Il y a 2 146 ans, l’empereur de Chine Wudi, de la dynastie Han (202 av. J.-C., 220 apr.), envoya une mission, dirigée par l’officier Zhang Qian, vers le royaume des Yuezhi, situé très loin à l’ouest, en Bactriane. Son but était d’organiser avec celui-ci une alliance stratégique contre leur ennemi commun, les nomades Xiongnu. Ceux-ci avaient en effet repoussé les Yuezhi vers l’ouest et occupaient leurs anciens territoires, aux marges de l’Empire chinois. L’ambassadeur revint treize ans plus tard, riche d’informations sur les pays traversés jusqu’alors inconnus des Chinois – actuels Xinjiang, Ouzbékistan, Afghanistan –, et sur d’autres où il n’était pas entré, la Perse et au-delà.

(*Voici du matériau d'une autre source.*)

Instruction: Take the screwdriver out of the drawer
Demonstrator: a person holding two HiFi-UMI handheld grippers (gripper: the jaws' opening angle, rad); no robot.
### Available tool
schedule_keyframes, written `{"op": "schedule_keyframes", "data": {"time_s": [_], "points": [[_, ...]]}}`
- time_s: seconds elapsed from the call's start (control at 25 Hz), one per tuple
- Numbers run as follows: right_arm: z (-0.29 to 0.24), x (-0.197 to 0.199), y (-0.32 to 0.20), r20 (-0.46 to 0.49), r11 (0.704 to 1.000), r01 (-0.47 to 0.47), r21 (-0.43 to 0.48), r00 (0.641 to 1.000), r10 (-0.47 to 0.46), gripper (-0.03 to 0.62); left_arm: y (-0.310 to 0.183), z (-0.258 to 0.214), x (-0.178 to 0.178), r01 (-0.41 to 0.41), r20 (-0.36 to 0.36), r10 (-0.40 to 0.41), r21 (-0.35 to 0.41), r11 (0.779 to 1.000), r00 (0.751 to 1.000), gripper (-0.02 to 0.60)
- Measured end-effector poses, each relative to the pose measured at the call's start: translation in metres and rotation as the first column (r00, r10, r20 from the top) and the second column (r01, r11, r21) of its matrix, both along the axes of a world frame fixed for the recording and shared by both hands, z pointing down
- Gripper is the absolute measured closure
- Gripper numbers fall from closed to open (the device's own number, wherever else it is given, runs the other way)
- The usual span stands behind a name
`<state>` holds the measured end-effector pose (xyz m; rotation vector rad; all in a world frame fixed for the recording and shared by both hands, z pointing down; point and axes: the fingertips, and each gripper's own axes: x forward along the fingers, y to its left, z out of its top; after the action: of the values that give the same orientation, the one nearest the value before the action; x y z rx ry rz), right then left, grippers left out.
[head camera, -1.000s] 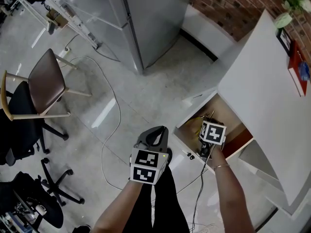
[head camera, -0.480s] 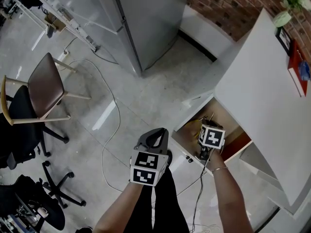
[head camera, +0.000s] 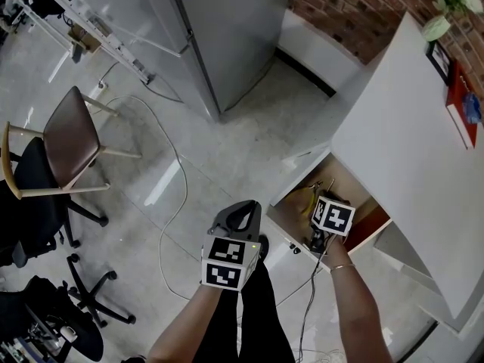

D’autres missions suivirent ; on apprit l’existence, entre autres, au plus loin à l’ouest, d’un royaume nommé Ligan, ou Lijian. Un pays riche de choses rares, précieuses, qui n’était autre que le monde romain. La Chine avait découvert l’Occident, réalisé « l’ouverture à l’ouest ». Alors se mirent en place, État après État, des relations diplomatiques et commerciales. Entre l’Empire chinois et la Perse (et par elle, indirectement, au-delà), entre eux et tous les royaumes situés entre ces deux pôles, incluant l’Inde du Nord. Tel fut le début de ce que nous appelons aujourd’hui la route, ou les routes, de la Soie : un réseau d’itinéraires commerciaux transcontinentaux, allant de la Chine à la Méditerranée via l’Asie centrale et l’Iran, complété de routes maritimes. Par ces itinéraires circulèrent les marchandises – dont la principale, au départ de la Chine, était la soie – ainsi que les savoirs scientifiques et techniques, les religions et les arts.
Le présent article est limité aux principaux itinéraires terrestres des routes de la Soie. Mais il faut se rappeler qu’en dehors des échanges entre États sans accès à la mer, interviennent, dans le grand commerce, les connexions avec des ports de la côte occidentale de l’Inde (entre autres Barygaza, Barbaricum), eux-mêmes fréquentés par les navires venant de la mer Rouge, du golfe Persique, de Ceylan – ceci dès le premier siècle de notre ère. À partir du grand développement de l’art nautique arabe et du dynamisme commercial des pays musulmans, dès les IXe et Xe siècles, les longs transports transcontinentaux seront progressivement supplantés par les transports par mer. Un phénomène encore accentué avec l’arrivée des Portugais dans le grand commerce Europe-Asie à la fin du XVe siècle.
Ces itinéraires terrestres traversaient de multiples royaumes et principautés, tantôt indépendants, tantôt regroupés sous le contrôle d’un État dominant. Ce fut une suite continue de coagulations et de dissolutions de puissances : Empire chinois, tantôt s’étendant de la Mongolie aux Pamirs, tantôt perdant ses marches allogènes et se concentrant derrière la Grande Muraille ; Empire parthe puis sassanide ; confédérations turques, puissance tibétaine, califat musulman disputant à la Chine le contrôle de l’Asie centrale ; Empire mongol englobant une grande partie de l’Eurasie, recevant le tribut de la Russie et plaçant la descendance de Gengis Khân sur les trônes de Chine et de Perse ; empire soviétique, déstructuré sous nos yeux à la fin du siècle dernier. Le plus souvent, les déclins d’empire et les guerres de conquête entraînaient d’énormes pertes humaines et matérielles : villes pillées et ravagées, canaux détruits, populations exterminées ou réduites en esclavage, déportées.
Sur les pistes cheminèrent, sur d’immenses distances, en des voyages qui duraient des mois et des années à travers hautes montagnes et redoutables déserts, missions diplomatiques, caravanes marchandes, armées en voie de conquête ou en déroute, prisonniers de guerre déportés sur des milliers de kilomètres, prédicateurs de religions en pleine expansion ou chassées par une persécution, et encore voyageurs – volontaires ou non –, techniciens, savants, artistes. Tous ces passeurs véhiculaient marchandises, savoirs, techniques, croyances, et gènes.